### INSTRUCTIONS TO FOLLOW
Using the records below, transcribe word for word the stretch from the line that contains "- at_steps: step" through the line that contains "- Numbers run", both end lines included, and nothing else.
START EXCERPTED DATA
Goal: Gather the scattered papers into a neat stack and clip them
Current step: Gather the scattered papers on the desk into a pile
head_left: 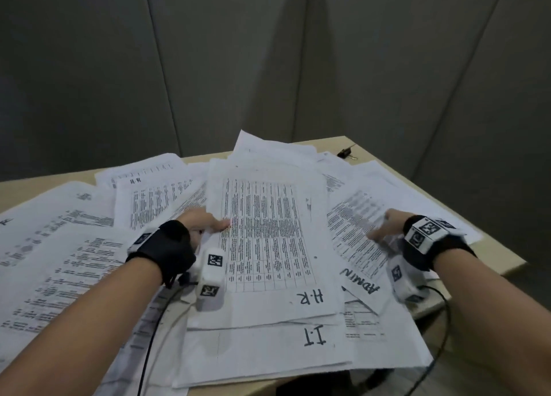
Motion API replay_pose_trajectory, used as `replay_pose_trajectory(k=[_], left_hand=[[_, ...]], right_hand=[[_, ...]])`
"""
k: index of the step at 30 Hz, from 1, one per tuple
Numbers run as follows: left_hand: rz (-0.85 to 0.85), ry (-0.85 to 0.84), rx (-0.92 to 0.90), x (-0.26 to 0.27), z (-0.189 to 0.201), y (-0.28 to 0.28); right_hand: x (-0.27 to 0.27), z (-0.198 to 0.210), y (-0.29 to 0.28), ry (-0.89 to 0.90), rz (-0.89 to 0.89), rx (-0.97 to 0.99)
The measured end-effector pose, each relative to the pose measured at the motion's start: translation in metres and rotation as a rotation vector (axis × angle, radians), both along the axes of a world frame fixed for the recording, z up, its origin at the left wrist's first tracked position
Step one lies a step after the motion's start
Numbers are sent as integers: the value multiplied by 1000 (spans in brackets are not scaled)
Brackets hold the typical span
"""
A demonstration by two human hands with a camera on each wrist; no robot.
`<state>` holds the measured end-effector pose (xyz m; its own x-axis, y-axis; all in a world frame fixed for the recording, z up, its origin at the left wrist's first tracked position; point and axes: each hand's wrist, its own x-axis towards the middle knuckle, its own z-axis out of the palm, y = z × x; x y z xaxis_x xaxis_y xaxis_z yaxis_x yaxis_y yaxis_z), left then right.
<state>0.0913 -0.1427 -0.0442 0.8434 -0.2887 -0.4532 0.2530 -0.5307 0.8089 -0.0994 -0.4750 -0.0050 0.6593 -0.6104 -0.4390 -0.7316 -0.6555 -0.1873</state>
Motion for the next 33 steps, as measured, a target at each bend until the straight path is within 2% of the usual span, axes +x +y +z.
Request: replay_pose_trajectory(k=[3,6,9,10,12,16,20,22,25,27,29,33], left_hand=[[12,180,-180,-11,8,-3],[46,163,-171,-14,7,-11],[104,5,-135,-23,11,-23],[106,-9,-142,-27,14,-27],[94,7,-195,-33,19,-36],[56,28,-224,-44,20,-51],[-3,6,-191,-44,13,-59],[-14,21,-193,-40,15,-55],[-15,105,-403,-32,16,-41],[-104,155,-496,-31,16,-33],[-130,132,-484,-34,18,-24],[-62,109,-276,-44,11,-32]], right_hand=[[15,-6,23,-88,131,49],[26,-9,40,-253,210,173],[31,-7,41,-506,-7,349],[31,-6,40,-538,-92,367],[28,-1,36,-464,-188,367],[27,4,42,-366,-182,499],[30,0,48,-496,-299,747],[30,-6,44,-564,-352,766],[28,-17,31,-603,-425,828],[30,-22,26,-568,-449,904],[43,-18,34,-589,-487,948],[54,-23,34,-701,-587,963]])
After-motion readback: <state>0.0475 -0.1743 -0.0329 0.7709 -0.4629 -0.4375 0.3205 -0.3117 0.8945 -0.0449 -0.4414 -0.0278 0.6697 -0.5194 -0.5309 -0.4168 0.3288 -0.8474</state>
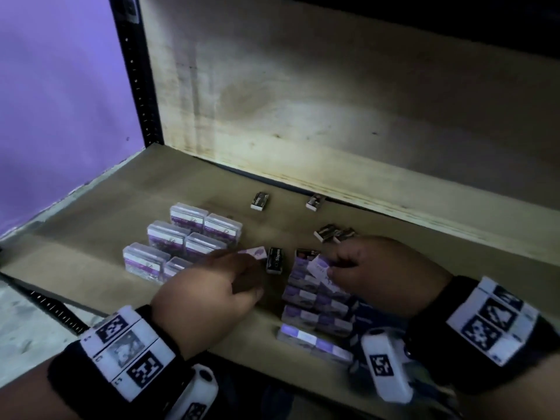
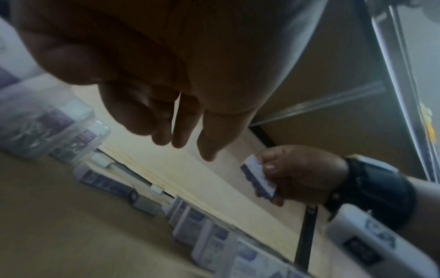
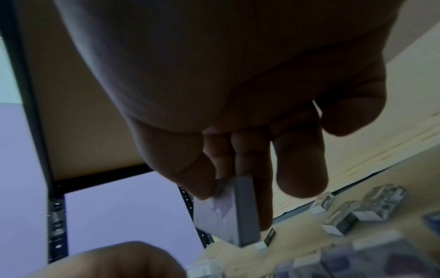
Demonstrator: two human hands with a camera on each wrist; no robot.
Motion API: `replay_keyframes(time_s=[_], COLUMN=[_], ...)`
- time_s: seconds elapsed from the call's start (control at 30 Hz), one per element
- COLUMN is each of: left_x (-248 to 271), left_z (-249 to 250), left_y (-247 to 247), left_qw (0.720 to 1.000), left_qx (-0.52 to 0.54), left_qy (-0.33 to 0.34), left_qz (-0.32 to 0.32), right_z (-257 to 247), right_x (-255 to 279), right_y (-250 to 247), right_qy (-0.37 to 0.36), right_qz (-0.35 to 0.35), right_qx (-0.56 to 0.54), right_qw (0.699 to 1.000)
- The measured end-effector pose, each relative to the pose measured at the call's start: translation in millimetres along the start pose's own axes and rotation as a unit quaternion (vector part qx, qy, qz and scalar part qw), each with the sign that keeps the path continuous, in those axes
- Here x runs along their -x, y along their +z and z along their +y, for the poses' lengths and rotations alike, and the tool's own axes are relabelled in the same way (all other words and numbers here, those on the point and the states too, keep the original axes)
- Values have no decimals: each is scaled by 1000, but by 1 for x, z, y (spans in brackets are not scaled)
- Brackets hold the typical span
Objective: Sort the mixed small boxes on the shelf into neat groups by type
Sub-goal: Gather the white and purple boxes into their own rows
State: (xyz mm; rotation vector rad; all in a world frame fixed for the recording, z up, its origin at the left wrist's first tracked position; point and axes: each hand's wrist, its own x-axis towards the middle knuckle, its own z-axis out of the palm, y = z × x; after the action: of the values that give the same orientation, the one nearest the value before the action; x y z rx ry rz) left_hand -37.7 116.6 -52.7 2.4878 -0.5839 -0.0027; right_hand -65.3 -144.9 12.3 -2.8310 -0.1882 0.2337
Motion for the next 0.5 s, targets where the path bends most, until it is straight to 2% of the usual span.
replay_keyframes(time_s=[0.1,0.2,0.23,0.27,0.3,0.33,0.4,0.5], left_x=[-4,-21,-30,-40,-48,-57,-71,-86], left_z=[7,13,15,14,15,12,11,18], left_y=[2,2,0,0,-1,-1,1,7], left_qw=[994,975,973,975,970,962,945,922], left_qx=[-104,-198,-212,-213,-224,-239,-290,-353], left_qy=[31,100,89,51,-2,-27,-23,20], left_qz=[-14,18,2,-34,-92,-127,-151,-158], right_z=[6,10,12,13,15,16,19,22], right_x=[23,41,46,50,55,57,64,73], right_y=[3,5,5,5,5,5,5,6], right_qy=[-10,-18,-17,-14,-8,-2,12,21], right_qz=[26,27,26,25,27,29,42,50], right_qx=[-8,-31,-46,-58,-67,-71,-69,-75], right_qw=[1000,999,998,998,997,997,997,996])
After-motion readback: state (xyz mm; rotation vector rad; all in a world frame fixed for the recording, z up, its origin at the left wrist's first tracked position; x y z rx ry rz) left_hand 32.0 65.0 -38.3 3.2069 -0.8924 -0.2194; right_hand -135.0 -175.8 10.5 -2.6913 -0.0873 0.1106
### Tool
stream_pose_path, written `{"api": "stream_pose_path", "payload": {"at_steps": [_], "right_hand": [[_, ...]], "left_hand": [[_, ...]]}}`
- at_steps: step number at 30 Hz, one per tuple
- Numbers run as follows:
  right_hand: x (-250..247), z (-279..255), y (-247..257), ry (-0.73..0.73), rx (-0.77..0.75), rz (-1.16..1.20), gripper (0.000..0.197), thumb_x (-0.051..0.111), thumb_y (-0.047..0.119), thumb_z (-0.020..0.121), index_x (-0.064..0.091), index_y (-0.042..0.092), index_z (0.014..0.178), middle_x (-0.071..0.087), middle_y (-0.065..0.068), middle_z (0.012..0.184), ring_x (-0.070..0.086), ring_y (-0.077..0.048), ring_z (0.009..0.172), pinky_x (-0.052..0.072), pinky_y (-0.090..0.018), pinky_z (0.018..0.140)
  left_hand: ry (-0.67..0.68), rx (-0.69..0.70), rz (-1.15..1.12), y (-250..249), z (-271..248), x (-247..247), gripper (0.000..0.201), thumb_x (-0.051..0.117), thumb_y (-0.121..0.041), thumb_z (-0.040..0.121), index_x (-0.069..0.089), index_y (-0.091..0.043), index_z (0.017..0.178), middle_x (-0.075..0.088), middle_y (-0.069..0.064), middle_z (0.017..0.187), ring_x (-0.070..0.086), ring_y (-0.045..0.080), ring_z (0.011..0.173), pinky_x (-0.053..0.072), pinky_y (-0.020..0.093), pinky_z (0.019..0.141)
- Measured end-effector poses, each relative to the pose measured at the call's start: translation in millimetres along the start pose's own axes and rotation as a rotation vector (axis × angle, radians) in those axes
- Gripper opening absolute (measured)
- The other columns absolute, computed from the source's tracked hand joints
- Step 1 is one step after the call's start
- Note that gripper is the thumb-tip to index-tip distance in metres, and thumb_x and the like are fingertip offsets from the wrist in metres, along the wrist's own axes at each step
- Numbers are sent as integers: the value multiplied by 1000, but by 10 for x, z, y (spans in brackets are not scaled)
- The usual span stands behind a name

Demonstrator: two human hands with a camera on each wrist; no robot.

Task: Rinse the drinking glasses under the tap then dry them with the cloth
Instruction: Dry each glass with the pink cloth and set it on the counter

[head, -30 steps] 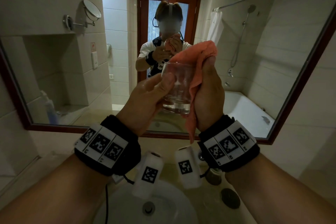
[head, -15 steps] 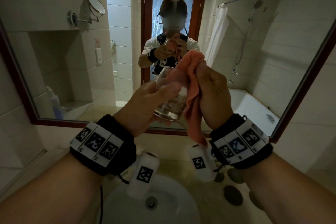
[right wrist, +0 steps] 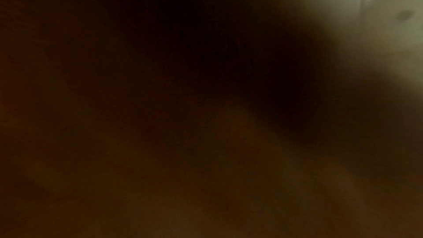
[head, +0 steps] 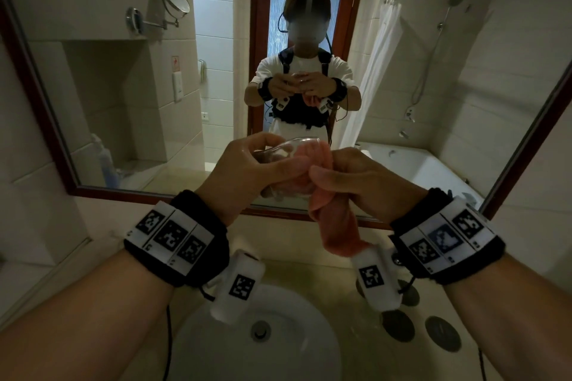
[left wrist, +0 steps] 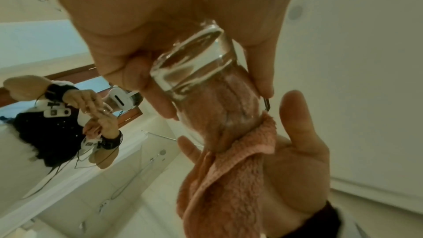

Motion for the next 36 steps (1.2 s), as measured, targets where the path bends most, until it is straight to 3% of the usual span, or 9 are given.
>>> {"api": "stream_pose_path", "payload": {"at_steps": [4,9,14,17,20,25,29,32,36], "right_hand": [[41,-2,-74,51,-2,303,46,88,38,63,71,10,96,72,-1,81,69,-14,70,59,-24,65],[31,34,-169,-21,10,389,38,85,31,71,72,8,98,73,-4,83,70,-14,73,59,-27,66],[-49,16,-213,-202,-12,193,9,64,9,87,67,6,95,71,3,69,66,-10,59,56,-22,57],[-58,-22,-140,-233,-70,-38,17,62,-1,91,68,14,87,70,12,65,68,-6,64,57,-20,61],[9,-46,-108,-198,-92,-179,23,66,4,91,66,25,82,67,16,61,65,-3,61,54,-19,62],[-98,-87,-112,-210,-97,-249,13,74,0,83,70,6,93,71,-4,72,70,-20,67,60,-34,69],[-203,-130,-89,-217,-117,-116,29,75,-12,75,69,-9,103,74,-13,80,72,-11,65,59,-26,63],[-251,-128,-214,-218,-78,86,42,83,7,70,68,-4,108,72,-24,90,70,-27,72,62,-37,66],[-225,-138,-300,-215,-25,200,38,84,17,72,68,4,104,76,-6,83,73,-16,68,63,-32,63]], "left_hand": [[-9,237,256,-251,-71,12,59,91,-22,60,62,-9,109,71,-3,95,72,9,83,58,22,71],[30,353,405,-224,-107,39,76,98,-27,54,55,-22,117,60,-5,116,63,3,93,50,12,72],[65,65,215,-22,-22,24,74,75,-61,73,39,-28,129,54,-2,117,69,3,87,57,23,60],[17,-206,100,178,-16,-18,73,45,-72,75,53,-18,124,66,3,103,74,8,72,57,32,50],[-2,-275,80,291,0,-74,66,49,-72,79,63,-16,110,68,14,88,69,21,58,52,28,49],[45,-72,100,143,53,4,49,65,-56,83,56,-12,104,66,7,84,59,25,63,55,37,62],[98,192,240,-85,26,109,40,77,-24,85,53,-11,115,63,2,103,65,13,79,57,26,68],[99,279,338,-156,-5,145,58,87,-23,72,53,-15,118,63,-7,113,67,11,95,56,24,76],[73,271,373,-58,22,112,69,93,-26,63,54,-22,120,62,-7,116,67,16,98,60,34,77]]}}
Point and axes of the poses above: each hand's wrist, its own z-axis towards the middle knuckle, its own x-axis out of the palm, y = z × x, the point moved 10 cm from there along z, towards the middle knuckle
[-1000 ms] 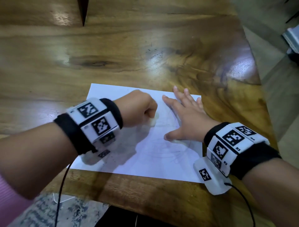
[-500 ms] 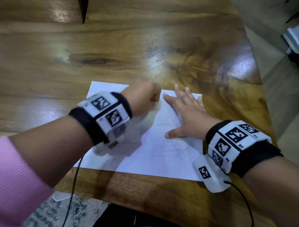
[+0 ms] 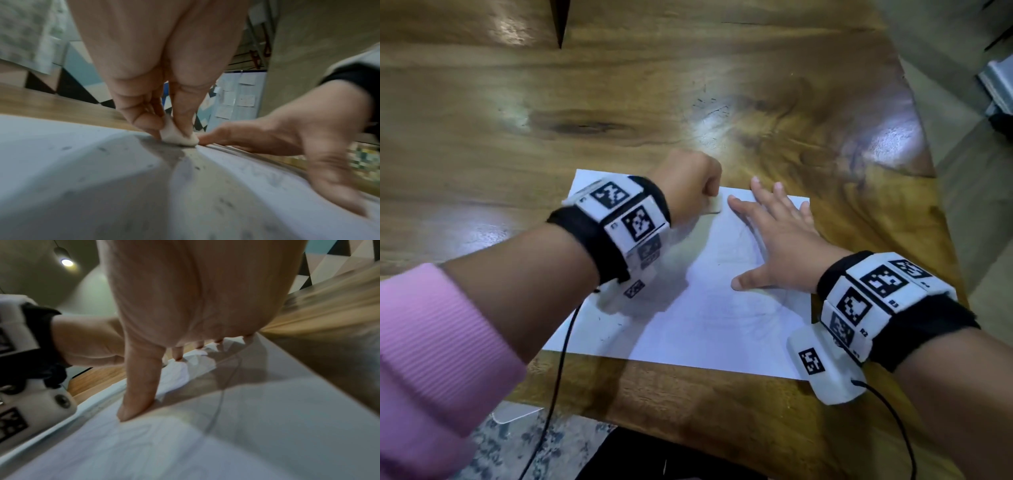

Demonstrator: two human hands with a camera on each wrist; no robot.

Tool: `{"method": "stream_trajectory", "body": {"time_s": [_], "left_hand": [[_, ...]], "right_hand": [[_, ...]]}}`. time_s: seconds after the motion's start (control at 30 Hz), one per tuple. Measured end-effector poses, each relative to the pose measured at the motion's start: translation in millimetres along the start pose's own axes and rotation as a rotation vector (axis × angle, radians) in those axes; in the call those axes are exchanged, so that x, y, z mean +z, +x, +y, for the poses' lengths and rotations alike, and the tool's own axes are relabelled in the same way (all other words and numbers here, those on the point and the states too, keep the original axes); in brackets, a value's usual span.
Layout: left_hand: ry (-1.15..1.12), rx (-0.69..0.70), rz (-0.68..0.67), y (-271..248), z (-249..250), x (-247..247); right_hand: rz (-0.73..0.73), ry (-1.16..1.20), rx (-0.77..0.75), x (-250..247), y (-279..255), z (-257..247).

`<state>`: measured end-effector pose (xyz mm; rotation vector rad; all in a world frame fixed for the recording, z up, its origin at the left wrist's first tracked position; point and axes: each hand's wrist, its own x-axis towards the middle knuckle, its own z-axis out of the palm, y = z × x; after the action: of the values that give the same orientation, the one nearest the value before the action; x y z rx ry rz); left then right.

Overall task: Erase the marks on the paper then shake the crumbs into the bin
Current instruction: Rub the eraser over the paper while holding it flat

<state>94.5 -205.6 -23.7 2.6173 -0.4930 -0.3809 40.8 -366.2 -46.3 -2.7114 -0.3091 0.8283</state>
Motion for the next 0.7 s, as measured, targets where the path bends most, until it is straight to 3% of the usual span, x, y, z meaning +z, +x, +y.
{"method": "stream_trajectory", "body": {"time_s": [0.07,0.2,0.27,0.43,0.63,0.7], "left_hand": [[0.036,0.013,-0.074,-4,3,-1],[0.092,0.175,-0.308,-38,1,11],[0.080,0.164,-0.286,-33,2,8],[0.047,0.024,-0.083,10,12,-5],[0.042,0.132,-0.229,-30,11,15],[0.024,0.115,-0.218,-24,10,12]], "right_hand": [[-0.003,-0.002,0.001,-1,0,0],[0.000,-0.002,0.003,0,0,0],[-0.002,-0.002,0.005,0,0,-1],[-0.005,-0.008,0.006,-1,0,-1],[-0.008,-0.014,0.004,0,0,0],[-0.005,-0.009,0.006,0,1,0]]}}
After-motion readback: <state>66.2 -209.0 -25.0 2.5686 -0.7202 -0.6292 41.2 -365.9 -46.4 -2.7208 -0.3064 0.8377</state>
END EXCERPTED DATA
### OUTPUT BELOW
- at_steps: step number at 30 Hz, one per tuple
- Numbers run as follows:

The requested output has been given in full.